列車運転シミュレータは、列車の運転室内の環境を模擬した装置で、訓練用と研究用とに分けられます。訓練用シミュレータは、列車の運転操作に関する知識、技能の習得、踏切事故、車両故障などの異常時取扱いの実際を体験させることが目的にあり、鉄道事業者に広く導入されています。一方、研究用シミュレータでは、運転台機器の操作性の評価、運転士の眠気やヒューマンエラーを誘発する環境要因の分析などの研究開発を目的としたものです(図1)。

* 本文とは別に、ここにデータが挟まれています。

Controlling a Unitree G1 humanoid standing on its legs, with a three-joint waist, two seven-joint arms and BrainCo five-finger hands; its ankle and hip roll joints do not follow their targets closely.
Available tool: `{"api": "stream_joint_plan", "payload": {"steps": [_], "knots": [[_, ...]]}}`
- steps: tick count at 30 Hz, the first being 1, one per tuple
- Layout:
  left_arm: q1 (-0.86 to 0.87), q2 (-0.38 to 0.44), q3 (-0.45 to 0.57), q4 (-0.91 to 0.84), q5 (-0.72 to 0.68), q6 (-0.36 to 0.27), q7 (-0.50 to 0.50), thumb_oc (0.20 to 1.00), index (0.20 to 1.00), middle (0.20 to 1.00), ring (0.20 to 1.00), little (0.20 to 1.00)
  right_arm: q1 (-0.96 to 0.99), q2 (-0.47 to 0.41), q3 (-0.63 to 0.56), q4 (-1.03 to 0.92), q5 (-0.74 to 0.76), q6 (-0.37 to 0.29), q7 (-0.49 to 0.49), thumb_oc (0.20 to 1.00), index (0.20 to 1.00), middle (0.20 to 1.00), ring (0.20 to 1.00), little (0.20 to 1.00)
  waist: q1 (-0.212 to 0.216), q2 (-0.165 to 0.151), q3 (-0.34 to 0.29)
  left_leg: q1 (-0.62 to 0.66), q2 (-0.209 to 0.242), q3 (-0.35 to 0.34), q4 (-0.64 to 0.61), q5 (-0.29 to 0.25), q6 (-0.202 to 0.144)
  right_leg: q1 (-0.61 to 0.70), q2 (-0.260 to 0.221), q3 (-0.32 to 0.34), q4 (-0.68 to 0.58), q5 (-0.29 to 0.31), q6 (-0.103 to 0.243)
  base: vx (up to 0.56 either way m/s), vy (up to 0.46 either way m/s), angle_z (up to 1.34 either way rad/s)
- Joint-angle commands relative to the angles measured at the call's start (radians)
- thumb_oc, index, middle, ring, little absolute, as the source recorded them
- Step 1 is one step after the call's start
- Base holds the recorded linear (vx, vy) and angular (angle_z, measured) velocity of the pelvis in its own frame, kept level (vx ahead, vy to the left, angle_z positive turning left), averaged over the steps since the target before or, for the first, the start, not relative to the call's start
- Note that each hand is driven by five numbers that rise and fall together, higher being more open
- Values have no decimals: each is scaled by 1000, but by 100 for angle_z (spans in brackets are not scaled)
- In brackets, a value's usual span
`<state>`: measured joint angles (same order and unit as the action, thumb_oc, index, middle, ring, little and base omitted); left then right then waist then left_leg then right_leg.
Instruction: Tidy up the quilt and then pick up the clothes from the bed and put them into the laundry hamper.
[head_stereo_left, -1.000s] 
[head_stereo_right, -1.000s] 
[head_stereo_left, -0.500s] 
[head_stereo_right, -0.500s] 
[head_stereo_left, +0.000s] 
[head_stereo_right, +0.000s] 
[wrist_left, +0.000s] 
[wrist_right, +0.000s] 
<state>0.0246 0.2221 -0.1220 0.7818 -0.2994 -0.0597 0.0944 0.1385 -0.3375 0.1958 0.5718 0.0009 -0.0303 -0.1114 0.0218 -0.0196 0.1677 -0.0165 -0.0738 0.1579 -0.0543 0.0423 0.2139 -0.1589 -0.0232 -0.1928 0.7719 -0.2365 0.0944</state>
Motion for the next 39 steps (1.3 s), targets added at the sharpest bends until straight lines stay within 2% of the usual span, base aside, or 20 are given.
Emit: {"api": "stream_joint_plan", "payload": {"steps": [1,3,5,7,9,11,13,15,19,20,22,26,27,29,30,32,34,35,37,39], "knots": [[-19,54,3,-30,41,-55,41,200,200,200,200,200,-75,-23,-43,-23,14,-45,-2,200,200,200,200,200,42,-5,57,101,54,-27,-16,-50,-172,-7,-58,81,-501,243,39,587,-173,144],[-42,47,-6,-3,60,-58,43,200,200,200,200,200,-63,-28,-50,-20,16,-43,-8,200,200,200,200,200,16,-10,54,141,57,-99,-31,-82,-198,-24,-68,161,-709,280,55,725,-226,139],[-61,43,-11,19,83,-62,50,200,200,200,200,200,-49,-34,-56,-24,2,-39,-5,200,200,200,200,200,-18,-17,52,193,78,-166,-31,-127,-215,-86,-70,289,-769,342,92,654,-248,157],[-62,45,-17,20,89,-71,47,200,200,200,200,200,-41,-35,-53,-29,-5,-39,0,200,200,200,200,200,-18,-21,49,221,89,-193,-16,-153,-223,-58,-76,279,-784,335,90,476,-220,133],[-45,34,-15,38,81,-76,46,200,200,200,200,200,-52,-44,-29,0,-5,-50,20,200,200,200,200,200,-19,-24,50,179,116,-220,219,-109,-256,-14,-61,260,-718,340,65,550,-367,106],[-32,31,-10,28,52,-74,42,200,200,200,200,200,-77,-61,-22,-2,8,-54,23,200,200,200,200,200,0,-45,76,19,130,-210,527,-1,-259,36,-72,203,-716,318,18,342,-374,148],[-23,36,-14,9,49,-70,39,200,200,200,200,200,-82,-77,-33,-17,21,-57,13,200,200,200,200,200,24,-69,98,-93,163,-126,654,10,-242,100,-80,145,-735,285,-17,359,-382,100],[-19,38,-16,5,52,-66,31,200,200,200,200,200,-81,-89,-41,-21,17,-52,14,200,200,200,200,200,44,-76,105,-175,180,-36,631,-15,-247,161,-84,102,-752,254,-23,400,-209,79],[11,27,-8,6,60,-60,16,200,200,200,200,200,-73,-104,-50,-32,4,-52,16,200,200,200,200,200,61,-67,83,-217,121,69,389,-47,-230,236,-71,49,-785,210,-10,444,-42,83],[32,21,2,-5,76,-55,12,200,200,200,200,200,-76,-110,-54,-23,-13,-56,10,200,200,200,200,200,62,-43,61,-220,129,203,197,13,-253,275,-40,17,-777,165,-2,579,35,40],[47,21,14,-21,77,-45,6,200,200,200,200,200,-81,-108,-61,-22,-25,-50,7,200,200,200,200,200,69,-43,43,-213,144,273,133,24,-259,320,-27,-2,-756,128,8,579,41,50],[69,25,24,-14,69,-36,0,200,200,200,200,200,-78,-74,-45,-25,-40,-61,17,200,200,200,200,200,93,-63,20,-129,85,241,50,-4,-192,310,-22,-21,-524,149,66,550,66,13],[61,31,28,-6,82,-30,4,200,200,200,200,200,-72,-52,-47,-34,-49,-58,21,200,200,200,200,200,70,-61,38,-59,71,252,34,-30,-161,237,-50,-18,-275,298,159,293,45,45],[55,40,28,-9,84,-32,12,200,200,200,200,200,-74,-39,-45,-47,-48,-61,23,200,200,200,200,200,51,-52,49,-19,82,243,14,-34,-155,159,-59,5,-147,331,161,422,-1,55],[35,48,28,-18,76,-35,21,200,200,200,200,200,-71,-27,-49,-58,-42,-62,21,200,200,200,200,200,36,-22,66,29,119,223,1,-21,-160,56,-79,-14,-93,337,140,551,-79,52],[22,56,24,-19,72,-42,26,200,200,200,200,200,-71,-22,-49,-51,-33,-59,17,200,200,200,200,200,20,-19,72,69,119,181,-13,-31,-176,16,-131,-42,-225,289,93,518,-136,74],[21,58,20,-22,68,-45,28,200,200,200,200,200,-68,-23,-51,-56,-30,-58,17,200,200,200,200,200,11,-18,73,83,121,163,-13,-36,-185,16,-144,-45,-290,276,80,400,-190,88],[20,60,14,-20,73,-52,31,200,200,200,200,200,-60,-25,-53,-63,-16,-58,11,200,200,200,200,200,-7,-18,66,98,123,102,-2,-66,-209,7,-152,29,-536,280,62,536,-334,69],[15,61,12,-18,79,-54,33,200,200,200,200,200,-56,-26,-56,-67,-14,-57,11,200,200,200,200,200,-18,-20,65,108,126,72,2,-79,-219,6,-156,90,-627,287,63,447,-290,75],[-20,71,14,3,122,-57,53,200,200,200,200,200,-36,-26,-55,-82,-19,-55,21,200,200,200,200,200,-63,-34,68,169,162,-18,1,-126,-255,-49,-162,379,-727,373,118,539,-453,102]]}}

研究用の列車運転シミュレータの主な機能は、実験目的に合わせて駅停車時間、乗車率、天候などの運転条件および信号現示、踏切通行車、扉開閉時間などのエラー誘発刺激を任意に操作できることと、被験者の力行・ブレーキ操作などの運転操作結果、軌道の勾配や曲線などの運転に直接関わりを持つ環境情報、さらに周辺の測定機器により被験者の脳波、心電図、視線の動きなどの生体反応との関連付けができることです。また、ブレーキ操作や信号確認のタイミングなどを知らせるナビゲーション機能を備えていて、一般被験者を用いた際の運転スキル獲得の促進が可能です。